§ Work order
Which lines in the records below contain the word "region"? Copy each one out.

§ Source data
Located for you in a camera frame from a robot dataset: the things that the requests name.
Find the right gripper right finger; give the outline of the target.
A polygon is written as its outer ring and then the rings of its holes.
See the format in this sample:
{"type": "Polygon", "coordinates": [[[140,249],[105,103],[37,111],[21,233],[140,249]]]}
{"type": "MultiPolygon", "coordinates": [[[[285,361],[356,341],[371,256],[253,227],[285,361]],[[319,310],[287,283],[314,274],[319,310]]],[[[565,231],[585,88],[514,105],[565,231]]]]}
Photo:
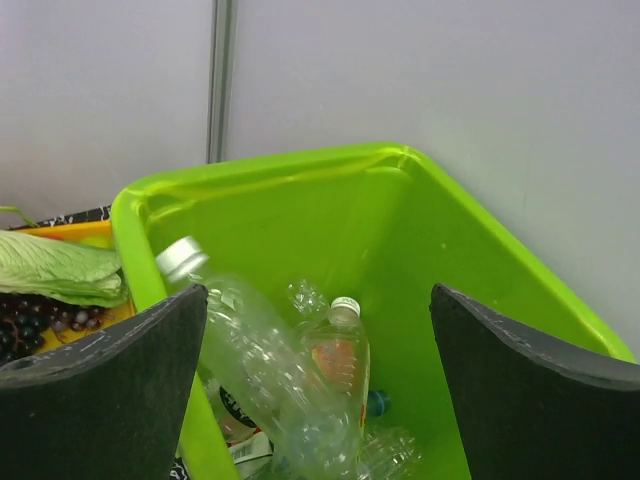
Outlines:
{"type": "Polygon", "coordinates": [[[638,365],[443,284],[431,319],[472,478],[638,478],[638,365]]]}

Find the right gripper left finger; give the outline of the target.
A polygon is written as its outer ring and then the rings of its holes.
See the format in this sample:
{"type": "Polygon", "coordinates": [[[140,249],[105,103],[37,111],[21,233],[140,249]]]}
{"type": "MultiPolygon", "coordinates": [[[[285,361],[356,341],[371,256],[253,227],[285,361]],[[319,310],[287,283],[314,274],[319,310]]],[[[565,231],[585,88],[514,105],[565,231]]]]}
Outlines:
{"type": "Polygon", "coordinates": [[[1,369],[4,479],[167,479],[206,323],[191,285],[1,369]]]}

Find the black label clear bottle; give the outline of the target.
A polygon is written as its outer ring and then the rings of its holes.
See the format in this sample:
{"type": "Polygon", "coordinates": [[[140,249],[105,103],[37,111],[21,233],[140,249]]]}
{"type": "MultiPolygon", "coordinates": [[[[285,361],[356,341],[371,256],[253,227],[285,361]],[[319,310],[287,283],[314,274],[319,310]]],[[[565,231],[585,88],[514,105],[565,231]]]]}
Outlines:
{"type": "Polygon", "coordinates": [[[215,378],[203,385],[240,478],[257,479],[273,458],[272,443],[215,378]]]}

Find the clear bottle white cap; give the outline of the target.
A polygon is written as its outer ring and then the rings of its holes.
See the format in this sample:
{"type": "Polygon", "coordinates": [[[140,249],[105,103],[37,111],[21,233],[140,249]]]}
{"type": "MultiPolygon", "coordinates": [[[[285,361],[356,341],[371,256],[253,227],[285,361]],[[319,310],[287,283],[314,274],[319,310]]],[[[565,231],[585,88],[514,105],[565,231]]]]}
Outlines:
{"type": "Polygon", "coordinates": [[[356,469],[359,480],[412,479],[422,460],[416,439],[402,427],[367,426],[356,469]]]}

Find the clear bottle horizontal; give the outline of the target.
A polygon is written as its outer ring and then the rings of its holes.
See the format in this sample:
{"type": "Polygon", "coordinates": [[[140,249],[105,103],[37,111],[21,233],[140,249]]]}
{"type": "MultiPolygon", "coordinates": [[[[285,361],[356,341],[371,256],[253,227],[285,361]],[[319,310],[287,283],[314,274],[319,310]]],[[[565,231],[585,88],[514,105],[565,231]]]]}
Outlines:
{"type": "Polygon", "coordinates": [[[200,360],[306,479],[352,479],[360,433],[333,389],[268,298],[246,279],[213,269],[190,236],[156,257],[177,287],[207,290],[200,360]]]}

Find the tea label clear bottle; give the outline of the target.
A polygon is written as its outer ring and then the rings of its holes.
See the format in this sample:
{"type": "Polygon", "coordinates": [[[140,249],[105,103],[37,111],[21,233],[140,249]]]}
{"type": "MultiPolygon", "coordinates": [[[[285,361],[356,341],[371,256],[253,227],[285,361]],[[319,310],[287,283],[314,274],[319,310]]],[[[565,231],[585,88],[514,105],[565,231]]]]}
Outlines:
{"type": "Polygon", "coordinates": [[[302,337],[330,385],[345,395],[349,415],[364,429],[370,381],[370,345],[360,304],[337,297],[325,317],[302,337]]]}

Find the clear bottle diagonal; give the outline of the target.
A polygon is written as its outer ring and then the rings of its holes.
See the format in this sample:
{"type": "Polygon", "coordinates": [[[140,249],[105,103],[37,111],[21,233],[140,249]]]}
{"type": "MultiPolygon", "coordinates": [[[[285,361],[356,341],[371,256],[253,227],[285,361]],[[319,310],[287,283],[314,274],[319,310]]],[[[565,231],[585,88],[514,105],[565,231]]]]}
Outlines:
{"type": "Polygon", "coordinates": [[[307,279],[292,281],[287,287],[287,295],[297,324],[317,323],[329,310],[326,296],[315,283],[307,279]]]}

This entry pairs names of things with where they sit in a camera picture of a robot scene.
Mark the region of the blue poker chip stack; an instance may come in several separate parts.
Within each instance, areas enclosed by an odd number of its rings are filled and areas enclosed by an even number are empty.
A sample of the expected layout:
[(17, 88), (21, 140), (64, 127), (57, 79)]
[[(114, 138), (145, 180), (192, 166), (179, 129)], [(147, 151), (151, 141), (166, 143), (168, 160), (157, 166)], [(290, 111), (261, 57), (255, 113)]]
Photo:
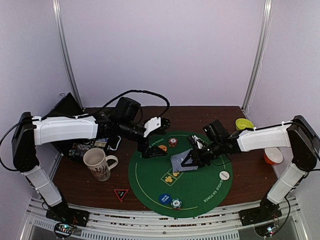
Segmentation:
[(182, 207), (182, 201), (179, 198), (174, 198), (171, 200), (170, 205), (173, 210), (180, 210)]

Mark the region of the red poker chip stack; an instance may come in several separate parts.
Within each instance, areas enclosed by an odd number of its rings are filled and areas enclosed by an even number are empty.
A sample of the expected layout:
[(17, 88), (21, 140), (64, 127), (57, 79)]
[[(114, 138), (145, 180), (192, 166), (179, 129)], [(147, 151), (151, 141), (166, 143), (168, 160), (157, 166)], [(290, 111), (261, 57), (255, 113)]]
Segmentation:
[(178, 144), (178, 139), (177, 139), (177, 138), (175, 138), (175, 137), (169, 138), (169, 140), (168, 140), (168, 145), (169, 145), (170, 147), (174, 148), (174, 147), (177, 146), (177, 144)]

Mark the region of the blue playing card deck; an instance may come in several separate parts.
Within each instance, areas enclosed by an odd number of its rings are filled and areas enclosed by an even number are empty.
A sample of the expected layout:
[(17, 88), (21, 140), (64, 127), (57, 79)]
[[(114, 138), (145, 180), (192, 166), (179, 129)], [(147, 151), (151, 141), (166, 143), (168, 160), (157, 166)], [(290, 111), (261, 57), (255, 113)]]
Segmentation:
[(194, 167), (181, 166), (183, 159), (187, 156), (188, 153), (189, 153), (189, 150), (171, 156), (170, 161), (171, 161), (172, 170), (174, 173), (195, 171), (198, 169), (198, 166), (194, 166)]

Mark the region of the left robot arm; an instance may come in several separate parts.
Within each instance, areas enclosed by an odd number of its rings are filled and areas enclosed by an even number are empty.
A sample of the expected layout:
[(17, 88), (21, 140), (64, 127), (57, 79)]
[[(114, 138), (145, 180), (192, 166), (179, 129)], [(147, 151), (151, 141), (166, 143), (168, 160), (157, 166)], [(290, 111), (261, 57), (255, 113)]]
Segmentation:
[(11, 140), (13, 165), (43, 197), (53, 215), (61, 222), (67, 222), (72, 218), (72, 211), (63, 194), (42, 168), (36, 156), (36, 146), (120, 136), (135, 141), (137, 151), (145, 159), (165, 156), (166, 152), (161, 148), (149, 146), (149, 135), (164, 135), (171, 126), (170, 120), (156, 116), (142, 125), (134, 123), (140, 108), (139, 102), (121, 97), (114, 109), (101, 109), (82, 115), (70, 116), (52, 111), (48, 116), (41, 117), (24, 112)]

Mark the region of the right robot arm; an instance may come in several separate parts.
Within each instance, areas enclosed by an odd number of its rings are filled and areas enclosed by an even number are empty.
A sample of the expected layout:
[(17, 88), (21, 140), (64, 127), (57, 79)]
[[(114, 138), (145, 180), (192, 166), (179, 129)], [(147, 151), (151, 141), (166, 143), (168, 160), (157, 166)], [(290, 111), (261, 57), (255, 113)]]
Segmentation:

§ Finished exercise
Mark the region of the blue poker chip stack; an instance may come in several separate parts.
Mark the region of the red poker chip stack; an instance may come in several separate parts.
Mark the region of the blue playing card deck; an instance may come in several separate parts.
Mark the region of the left robot arm; an instance may come in several separate parts.
Mark the region of the right robot arm; an instance may come in several separate parts.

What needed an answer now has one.